Ciudad Victoria, Tamaulipas. - El ingeniero civil José Mario Terán González, quien falleció el 1 de enero en un infarto durante el vuelo AM0035 de Madrid a Monterrey, fue despedido por familiares y amigos en una emotiva ceremonia en su ciudad natal. La repatriación del cuerpo tomó tres semanas tras el trágico suceso.
La ceremonia de despedida se llevó a cabo en la Sala C de Velación de Funerales del Refugio. Su esposa, Ana Gabriela González Mansilla, y sus hijos José Eduardo, Raúl y Mauricio, estuvieron rodeados de cientos de asistentes que compartieron su dolor y ofrecieron apoyo moral en estos difíciles momentos.

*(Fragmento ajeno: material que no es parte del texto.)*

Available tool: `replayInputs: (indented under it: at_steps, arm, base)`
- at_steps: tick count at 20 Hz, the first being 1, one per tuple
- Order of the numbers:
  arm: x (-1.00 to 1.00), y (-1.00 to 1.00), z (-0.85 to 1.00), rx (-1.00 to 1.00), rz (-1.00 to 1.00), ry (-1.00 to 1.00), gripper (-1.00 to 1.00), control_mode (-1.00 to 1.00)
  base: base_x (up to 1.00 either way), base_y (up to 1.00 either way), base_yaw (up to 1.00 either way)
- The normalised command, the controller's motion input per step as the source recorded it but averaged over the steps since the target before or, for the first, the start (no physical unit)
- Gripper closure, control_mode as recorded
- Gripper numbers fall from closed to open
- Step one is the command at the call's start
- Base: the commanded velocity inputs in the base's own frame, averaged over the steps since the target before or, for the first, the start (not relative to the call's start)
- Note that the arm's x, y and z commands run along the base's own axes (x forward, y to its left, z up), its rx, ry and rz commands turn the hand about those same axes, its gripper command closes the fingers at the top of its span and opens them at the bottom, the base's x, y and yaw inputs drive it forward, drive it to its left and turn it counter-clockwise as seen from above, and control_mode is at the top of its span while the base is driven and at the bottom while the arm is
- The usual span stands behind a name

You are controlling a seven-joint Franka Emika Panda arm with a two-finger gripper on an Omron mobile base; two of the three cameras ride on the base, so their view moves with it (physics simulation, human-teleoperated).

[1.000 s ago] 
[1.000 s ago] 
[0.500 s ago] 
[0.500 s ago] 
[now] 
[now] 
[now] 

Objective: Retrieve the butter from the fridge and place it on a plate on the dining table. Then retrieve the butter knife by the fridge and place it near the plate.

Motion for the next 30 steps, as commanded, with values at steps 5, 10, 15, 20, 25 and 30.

La misa de cuerpo presente se realizó en la capilla contigua, marcada por la tristeza y el recuerdo de una vida dedicada a la familia y la profesión.

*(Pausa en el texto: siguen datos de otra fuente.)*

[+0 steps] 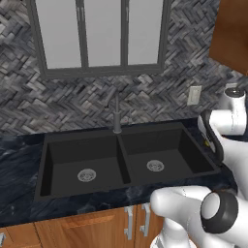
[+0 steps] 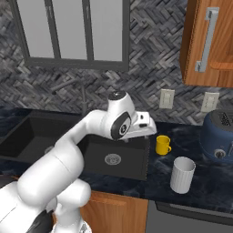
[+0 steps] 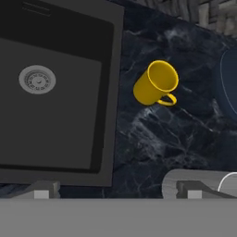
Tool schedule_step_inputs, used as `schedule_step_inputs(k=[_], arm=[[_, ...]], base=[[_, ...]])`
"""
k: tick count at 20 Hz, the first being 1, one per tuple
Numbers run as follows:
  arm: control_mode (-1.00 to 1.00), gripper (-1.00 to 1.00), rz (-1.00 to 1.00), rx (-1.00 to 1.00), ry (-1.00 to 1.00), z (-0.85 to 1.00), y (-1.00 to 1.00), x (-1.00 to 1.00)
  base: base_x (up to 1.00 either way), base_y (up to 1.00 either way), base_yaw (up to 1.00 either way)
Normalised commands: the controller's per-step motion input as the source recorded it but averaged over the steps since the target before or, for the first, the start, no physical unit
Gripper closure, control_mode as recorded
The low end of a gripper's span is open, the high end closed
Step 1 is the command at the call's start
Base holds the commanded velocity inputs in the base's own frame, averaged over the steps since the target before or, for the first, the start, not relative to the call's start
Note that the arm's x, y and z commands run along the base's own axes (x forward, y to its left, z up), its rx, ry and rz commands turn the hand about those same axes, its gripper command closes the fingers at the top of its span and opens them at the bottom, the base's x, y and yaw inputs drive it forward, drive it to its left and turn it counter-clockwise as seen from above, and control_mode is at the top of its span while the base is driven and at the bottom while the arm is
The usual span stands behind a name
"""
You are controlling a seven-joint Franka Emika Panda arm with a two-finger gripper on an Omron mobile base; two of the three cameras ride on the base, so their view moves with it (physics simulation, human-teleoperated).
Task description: Place the mug in the left basin and the glass cup in the right basin of the sink.
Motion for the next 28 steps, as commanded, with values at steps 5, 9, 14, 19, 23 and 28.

José Mario estaba regresando de un viaje familiar por Europa cuando sufrió un infarto masivo en altitud. Durante el vuelo, los pilotos aplicaron los protocolos de emergencia y aterrizaron en la base militar de Goose Bay en Canadá, buscando asistencia médica. A pesar de sus esfuerzos, José Mario no sobrevivió y su cuerpo fue retenido hasta su repatriación en apoyo de la Embajada de México en Canadá.
En la misa, su hijo mayor, José Eduardo, expresó su gratitud a quienes los acompañaron y destacó la trayectoria de su padre, un modelo de valores y esfuerzo para su familia. Además, mencionó que el infarto permitió detectar una falla en la aeronave, evitando así una posible tragedia mayor para todos los pasajeros.
Los hermanos de José Mario, Raúl y Mauricio, participaron en las lecturas durante la ceremonia, donde el sacerdote Juan Rogelio Ramírez Gaytán enfatizó la importancia de la fe y la esperanza en la vida eterna. La familia se consuela en la creencia de que su ser querido ahora descansa en paz junto a Dios.